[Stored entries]
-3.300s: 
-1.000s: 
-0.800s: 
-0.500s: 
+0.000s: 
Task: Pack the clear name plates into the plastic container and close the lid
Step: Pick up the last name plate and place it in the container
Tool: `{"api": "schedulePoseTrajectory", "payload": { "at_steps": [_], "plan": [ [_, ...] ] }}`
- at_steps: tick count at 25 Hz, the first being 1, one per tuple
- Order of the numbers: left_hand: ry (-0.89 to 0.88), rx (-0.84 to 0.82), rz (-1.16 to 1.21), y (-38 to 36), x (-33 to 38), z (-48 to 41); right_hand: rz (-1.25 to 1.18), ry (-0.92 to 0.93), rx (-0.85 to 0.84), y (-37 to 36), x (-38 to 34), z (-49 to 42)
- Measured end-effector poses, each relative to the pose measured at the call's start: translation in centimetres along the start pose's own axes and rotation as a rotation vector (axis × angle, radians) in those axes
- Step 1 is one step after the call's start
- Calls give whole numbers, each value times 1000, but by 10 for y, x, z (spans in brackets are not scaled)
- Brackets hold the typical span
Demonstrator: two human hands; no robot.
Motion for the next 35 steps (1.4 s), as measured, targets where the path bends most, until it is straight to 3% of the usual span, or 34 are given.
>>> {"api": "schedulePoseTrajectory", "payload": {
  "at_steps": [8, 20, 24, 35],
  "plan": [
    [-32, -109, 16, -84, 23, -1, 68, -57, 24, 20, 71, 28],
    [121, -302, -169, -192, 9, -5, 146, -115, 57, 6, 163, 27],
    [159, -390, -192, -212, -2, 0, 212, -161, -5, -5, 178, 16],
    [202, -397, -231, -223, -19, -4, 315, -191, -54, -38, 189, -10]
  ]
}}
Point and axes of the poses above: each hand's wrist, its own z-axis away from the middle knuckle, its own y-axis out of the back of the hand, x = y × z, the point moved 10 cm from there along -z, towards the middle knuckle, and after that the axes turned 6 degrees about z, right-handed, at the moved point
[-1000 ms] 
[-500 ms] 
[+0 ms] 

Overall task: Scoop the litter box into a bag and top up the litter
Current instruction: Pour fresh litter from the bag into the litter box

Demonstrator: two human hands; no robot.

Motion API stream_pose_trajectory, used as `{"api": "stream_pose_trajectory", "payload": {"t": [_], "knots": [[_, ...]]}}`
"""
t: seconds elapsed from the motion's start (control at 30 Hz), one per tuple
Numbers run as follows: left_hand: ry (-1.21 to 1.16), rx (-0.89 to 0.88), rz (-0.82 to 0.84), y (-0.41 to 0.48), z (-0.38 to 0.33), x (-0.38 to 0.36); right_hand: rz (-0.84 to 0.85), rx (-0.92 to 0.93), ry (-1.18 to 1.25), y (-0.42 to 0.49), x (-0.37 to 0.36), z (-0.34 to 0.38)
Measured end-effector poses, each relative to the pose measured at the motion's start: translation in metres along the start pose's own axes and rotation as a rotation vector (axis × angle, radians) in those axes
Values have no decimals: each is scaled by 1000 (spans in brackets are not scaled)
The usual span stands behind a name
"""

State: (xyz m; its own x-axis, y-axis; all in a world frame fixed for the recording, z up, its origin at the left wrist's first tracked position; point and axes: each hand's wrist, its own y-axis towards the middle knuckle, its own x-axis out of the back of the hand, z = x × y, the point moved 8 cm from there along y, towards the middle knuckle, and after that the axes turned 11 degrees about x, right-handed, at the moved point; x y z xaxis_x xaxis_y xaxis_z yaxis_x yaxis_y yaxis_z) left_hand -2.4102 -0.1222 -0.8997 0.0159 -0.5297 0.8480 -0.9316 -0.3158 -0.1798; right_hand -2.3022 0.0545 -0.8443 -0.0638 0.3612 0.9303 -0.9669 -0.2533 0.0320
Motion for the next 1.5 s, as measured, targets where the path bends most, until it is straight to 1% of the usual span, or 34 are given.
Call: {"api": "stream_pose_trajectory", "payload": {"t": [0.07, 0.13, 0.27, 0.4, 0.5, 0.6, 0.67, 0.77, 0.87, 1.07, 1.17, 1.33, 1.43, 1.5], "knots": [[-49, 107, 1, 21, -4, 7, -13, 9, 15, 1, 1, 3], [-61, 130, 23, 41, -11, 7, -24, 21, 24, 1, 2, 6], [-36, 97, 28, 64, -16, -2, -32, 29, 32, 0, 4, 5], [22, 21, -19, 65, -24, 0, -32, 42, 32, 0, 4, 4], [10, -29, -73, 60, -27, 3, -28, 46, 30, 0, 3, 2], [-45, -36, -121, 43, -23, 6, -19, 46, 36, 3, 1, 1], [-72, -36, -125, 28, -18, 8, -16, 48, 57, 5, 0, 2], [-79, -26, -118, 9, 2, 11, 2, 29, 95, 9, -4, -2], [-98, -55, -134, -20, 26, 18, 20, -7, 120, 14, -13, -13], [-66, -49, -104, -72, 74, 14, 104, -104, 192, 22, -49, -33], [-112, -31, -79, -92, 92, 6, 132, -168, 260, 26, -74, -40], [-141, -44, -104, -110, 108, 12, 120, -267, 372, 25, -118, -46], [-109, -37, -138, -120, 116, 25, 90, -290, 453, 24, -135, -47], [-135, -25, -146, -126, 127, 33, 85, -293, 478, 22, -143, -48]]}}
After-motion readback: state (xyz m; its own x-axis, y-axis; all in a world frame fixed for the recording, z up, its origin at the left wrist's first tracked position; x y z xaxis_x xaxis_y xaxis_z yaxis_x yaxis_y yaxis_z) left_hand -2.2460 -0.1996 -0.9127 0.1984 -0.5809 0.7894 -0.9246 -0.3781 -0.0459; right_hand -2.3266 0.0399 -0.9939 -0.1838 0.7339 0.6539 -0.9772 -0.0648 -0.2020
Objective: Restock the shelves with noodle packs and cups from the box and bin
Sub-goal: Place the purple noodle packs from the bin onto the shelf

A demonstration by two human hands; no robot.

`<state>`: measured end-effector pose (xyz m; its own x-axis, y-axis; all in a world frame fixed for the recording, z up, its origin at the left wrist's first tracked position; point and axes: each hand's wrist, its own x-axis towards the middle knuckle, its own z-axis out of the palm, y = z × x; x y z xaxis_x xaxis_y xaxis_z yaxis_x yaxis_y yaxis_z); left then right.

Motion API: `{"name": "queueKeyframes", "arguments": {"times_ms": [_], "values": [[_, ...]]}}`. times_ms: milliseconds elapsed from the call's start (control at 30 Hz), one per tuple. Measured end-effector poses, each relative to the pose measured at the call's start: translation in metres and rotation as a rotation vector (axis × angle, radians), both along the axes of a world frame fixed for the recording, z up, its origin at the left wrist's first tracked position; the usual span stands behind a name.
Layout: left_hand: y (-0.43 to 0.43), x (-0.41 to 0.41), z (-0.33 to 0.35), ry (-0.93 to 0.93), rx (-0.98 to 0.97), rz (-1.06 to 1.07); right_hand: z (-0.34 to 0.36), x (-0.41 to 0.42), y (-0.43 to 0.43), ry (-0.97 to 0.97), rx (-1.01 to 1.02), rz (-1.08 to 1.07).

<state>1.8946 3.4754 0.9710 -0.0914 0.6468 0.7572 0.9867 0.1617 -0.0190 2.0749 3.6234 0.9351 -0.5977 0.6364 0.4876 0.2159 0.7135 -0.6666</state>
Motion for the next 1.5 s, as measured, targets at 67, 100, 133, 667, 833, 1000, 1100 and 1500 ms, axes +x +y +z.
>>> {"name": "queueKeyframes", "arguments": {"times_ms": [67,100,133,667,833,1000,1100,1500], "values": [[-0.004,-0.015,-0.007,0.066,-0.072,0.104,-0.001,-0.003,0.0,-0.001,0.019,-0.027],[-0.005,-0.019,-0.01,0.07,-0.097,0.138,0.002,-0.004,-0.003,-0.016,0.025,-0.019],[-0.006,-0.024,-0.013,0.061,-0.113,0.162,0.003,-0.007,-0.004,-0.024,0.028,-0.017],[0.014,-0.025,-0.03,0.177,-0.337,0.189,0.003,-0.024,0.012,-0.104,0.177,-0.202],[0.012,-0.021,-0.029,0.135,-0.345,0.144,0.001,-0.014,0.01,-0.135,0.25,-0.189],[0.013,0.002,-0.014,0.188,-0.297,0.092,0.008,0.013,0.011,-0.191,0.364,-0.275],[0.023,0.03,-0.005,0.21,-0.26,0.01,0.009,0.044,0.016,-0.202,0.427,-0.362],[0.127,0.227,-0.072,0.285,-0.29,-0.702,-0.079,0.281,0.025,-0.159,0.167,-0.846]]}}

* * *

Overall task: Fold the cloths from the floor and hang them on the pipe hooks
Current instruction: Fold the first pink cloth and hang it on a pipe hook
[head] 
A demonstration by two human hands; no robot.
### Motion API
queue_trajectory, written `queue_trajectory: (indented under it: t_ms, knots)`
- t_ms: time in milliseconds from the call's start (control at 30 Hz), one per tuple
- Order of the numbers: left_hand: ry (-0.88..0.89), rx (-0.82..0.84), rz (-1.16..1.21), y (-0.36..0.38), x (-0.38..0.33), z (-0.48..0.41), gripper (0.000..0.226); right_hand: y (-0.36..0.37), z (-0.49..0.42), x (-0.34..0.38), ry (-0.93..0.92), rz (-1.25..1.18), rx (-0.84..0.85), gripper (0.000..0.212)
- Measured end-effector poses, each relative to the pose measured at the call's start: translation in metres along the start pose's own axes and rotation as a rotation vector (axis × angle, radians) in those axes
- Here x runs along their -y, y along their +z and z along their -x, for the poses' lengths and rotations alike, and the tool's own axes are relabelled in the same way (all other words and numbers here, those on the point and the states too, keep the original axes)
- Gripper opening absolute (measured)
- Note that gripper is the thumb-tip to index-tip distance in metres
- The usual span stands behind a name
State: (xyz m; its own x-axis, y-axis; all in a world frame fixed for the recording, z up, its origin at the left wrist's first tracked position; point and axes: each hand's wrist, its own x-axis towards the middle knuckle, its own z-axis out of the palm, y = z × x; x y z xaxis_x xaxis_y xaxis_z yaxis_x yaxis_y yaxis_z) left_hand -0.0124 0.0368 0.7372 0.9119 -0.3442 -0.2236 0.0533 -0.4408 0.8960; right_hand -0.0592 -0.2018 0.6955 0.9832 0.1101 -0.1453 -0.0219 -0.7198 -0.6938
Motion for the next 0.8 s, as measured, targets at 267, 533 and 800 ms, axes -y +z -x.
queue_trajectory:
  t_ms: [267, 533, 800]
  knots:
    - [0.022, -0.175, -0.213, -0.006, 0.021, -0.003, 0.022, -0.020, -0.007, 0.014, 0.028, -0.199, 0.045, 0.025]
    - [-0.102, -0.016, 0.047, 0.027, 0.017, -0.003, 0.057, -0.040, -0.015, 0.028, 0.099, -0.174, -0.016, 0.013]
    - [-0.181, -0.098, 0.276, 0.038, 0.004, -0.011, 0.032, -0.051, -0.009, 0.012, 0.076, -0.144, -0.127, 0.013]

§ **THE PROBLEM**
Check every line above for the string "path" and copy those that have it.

§ **EXERCISE ANSWER**
Motion for the next 35 steps (1.4 s), as measured, targets where the path bends most, until it is straight to 3% of the usual span, or 34 are given.
Motion for the next 1.5 s, as measured, targets where the path bends most, until it is straight to 1% of the usual span, or 34 are given.

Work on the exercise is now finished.